Hondros was born in New York City to immigrant Greek and German parents (who were child refugees after World War II) and grew up in Fayetteville, North Carolina. As a professional war photographer he worked in most of the world’s major conflict zones of the last two decades, including Kosovo, Angola, Sierra Leone, Afghanistan, Kashmir, the West Bank, Iraq, and Liberia. His work appeared on the covers of Newsweek and The Economist, and on the front pages of the New York Times, the Washington Post, and the Los Angeles Times.
On Wednesday, April 20, Business Insider broke the news that Tim Hetherington and Chris Hondros had been killed in Libya. Hetherington was an Oscar nominated film director who had made the award winning film Restrepo. Two other photographers working with them were wounded in the same attack. Hetherington had tweeted the previous day: In besieged Libyan city of Misrata. Indiscriminate shelling by Qaddafi forces. No sign of NATO.
Hondros received dozens of awards, including top honors from World Press Photo in Amsterdam, the National Pictures of the Year Competition, Visa Pour Image in France, and the John Faber Award from the Overseas Press Club in New York. In 2004 he was a Finalist for the Pulitzer Prize for his work in Liberia, and in 2006 he was awarded the Robert Capa Gold Medal, war photography’s highest honor, for “exceptional courage and enterprise” in his work from Iraq.
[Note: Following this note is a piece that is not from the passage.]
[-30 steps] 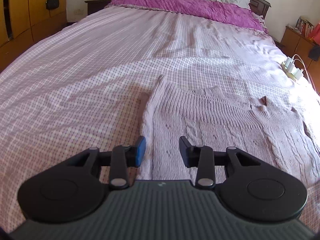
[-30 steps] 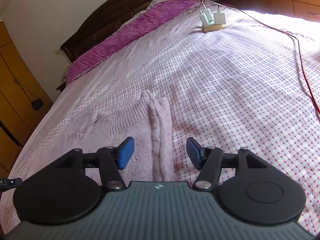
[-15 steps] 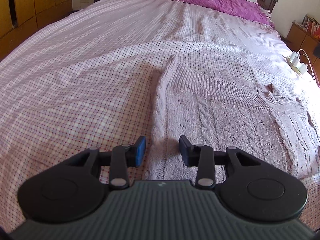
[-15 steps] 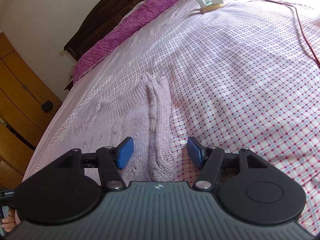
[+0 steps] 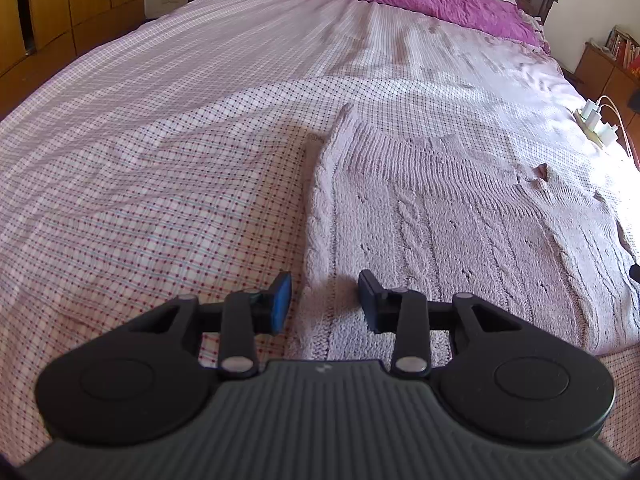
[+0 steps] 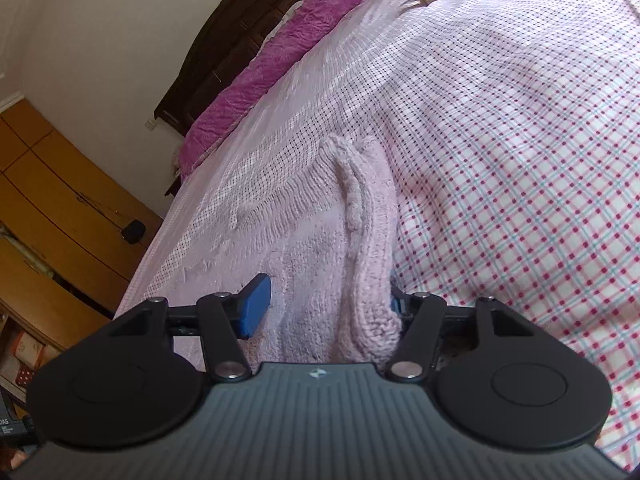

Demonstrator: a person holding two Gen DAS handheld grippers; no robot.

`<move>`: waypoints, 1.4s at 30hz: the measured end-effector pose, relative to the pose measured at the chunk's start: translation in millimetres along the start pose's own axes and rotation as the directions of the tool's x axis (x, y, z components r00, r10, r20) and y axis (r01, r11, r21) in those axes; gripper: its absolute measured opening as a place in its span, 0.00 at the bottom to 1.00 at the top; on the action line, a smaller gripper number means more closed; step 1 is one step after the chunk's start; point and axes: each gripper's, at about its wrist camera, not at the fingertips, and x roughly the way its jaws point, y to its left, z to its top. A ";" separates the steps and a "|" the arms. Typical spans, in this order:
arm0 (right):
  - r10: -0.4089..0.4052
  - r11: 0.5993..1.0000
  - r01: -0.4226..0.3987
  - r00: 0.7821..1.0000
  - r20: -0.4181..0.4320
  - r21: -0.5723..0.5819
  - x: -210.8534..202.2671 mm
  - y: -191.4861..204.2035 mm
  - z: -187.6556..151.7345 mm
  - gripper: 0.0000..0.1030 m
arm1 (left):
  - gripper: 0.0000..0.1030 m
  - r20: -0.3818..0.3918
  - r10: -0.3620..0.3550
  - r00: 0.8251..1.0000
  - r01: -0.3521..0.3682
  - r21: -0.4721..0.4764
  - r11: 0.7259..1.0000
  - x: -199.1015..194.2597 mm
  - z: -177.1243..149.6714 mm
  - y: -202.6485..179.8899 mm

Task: Fold small clothes

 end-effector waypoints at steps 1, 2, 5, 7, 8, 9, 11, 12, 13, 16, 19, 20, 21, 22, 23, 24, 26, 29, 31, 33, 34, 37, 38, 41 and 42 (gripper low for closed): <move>0.009 1.000 -0.009 1.000 0.007 0.012 0.4 -1.6 0.4 0.60 | 0.38 0.001 0.001 1.000 -0.001 0.001 1.000 -0.5 0.3 -0.1; 0.010 1.000 -0.011 1.000 0.011 0.023 0.1 -3.1 0.4 0.54 | 0.38 0.002 0.002 1.000 -0.002 0.003 1.000 -1.1 0.5 -0.2; 0.004 0.998 -0.005 1.000 0.019 0.057 1.3 -8.1 2.7 0.34 | 0.38 0.005 0.003 1.000 -0.003 0.006 1.000 -3.3 1.2 -0.3; 0.026 0.996 -0.029 0.999 0.034 0.086 -1.9 -11.8 2.9 0.30 | 0.38 0.005 0.005 1.000 -0.005 0.005 1.000 -5.2 1.8 0.6; 0.040 0.994 -0.044 0.998 0.043 0.097 -3.9 -11.4 3.5 0.29 | 0.38 0.005 0.007 1.000 -0.007 0.006 1.000 -6.8 2.1 1.1; 0.049 0.994 -0.054 0.997 0.053 0.099 -6.3 -9.3 3.9 0.29 | 0.38 0.007 0.008 1.000 -0.008 0.008 1.000 -8.2 2.6 1.9; 0.062 0.993 -0.069 0.996 0.070 0.092 -9.9 -2.0 6.0 0.28 | 0.38 0.012 0.013 1.000 -0.014 0.012 1.000 -12.2 3.8 4.3; 0.068 0.993 -0.074 0.995 0.077 0.086 -11.3 3.4 7.4 0.28 | 0.38 0.016 0.015 1.000 -0.016 0.012 1.000 -14.3 4.7 5.6; 0.077 0.993 -0.083 0.994 0.082 0.078 -12.1 9.0 9.2 0.28 | 0.38 0.019 0.016 1.000 -0.017 0.010 1.000 -16.3 5.6 7.4; 0.099 0.994 -0.103 0.991 0.092 0.042 -12.7 28.1 14.8 0.28 | 0.38 0.023 0.013 1.000 -0.013 -0.006 1.000 -21.6 8.5 13.2; 0.128 0.992 -0.128 0.988 0.091 0.001 -11.3 51.3 20.5 0.28 | 0.38 0.017 0.010 1.000 -0.009 -0.021 1.000 -25.0 11.2 18.4; 0.137 0.991 -0.136 0.987 0.089 -0.015 -10.5 59.9 22.0 0.28 | 0.38 0.019 0.008 1.000 -0.008 -0.022 1.000 -26.9 12.1 20.3; 0.146 0.989 -0.144 0.985 0.087 -0.029 -9.8 68.5 22.7 0.28 | 0.38 0.021 0.008 1.000 -0.008 -0.023 1.000 -28.8 12.6 21.8; 0.158 0.987 -0.154 0.984 0.083 -0.045 -7.9 78.5 24.3 0.28 | 0.38 0.024 0.009 1.000 -0.008 -0.025 1.000 -30.8 13.2 23.4; 0.170 0.984 -0.166 0.982 0.079 -0.063 -7.4 88.5 24.7 0.27 | 0.38 0.028 0.009 1.000 -0.008 -0.027 1.000 -32.5 13.8 24.8; 0.183 0.981 -0.177 0.980 0.074 -0.080 -5.9 98.1 25.0 0.27 | 0.38 0.032 0.009 0.999 -0.008 -0.031 0.999 -34.3 14.6 26.7; 0.206 0.973 -0.198 0.977 0.060 -0.116 -2.8 121.0 24.6 0.27 | 0.38 0.039 0.009 0.999 -0.008 -0.040 0.999 -38.6 15.6 31.6; 0.244 0.958 -0.235 0.969 0.034 -0.165 5.5 153.3 21.5 0.27 | 0.38 0.051 0.012 0.999 -0.010 -0.050 0.999 -45.5 16.8 39.4; 0.269 0.945 -0.262 0.963 0.011 -0.193 12.0 175.8 17.2 0.27 | 0.38 0.059 0.015 0.998 -0.012 -0.055 0.998 -49.8 17.5 45.4; 0.289 0.935 -0.285 0.957 -0.015 -0.212 20.1 195.2 12.7 0.27 | 0.38 0.065 0.020 0.998 -0.016 -0.059 0.998 -53.9 18.0 52.1; 0.298 0.929 -0.297 0.954 -0.031 -0.222 23.2 206.3 8.4 0.27 | 0.38 0.069 0.023 0.997 -0.019 -0.061 0.998 -55.8 18.1 55.4; 0.311 0.912 -0.320 0.947 -0.078 -0.258 35.1 235.3 -7.7 0.27 | 0.38 0.079 0.032 0.996 -0.027 -0.073 0.997 -61.4 18.2 66.1; 0.313 0.904 -0.328 0.945 -0.100 -0.272 40.7 244.8 -14.4 0.27 | 0.38 0.083 0.036 0.996 -0.029 -0.075 0.997 -63.1 18.4 69.8; 0.295 0.887 -0.337 0.940 -0.173 -0.315 59.2 271.7 -38.5 0.27 | 0.38 0.091 0.051 0.995 -0.044 -0.075 0.996 -66.7 20.7 80.1; 0.280 0.880 -0.334 0.939 -0.201 -0.336 68.5 279.3 -48.2 0.27 | 0.38 0.094 0.056 0.994 -0.049 -0.077 0.996 -67.6 21.8 83.3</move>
In 2007 he was named a”Hero of Photography” by American Photo magazine for his ongoing coverage of the Iraq war, and in 2008 he was a National Magazine Award finalist for his photo essay, “Window on Baghdad.”
Chris Hondros had a previous solo exhibition of his photography at the Gregg Museum of Art & Design in the fall of 2005. He will long be missed by all his friends here at NC State.
All the Chris Hondros photos on display were gifts of Getty Images and are in the Gregg Museum’s permanent collection.